[Data records]
※

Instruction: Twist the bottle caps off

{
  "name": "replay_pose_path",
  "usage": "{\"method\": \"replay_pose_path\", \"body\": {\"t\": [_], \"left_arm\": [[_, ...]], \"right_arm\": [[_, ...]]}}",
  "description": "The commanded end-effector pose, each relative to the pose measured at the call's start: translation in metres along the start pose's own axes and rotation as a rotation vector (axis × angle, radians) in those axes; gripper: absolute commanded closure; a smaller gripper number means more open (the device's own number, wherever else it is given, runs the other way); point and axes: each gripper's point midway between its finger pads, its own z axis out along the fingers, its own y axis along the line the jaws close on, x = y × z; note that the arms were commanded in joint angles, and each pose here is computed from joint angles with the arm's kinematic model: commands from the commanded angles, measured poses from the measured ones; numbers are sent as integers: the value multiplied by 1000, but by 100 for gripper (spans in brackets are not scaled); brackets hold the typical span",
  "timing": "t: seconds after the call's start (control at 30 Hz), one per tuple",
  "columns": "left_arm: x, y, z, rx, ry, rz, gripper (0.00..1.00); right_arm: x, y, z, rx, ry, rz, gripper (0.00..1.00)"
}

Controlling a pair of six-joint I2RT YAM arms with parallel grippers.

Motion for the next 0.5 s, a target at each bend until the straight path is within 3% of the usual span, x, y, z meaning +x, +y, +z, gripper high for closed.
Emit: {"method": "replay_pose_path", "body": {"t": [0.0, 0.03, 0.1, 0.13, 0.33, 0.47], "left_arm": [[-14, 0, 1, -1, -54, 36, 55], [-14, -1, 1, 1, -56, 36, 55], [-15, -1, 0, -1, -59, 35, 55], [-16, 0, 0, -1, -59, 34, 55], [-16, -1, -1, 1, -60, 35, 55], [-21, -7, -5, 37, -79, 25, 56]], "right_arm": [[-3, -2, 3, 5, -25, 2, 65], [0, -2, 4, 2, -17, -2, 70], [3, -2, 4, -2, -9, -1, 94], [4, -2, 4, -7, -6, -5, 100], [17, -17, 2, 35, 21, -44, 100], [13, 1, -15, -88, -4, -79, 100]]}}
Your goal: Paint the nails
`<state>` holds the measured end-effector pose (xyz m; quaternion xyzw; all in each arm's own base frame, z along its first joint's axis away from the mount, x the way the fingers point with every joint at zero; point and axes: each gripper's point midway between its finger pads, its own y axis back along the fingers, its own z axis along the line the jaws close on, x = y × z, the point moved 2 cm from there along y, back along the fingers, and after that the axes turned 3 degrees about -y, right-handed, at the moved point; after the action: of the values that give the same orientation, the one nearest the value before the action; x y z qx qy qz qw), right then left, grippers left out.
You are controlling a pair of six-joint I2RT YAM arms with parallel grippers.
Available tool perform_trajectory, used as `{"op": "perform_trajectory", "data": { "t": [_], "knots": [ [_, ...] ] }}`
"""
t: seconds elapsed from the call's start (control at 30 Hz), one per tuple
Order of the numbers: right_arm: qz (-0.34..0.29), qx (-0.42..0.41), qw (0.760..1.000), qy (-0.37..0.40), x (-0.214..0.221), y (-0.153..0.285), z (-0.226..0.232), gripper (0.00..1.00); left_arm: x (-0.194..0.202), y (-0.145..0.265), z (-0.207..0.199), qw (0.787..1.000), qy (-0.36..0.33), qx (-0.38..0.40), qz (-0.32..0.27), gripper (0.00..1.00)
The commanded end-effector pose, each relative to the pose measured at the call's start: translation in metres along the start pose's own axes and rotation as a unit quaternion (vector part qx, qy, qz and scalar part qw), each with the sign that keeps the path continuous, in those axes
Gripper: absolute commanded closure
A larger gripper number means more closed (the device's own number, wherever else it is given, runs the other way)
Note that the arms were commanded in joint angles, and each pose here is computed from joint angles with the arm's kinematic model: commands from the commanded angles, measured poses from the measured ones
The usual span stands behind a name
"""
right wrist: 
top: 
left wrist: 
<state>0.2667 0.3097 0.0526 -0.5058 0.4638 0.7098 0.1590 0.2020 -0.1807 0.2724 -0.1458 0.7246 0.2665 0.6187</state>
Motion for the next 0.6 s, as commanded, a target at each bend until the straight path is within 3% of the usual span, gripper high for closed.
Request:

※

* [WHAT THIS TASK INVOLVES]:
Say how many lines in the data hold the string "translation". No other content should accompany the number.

* [TASK OUTPUT]:
2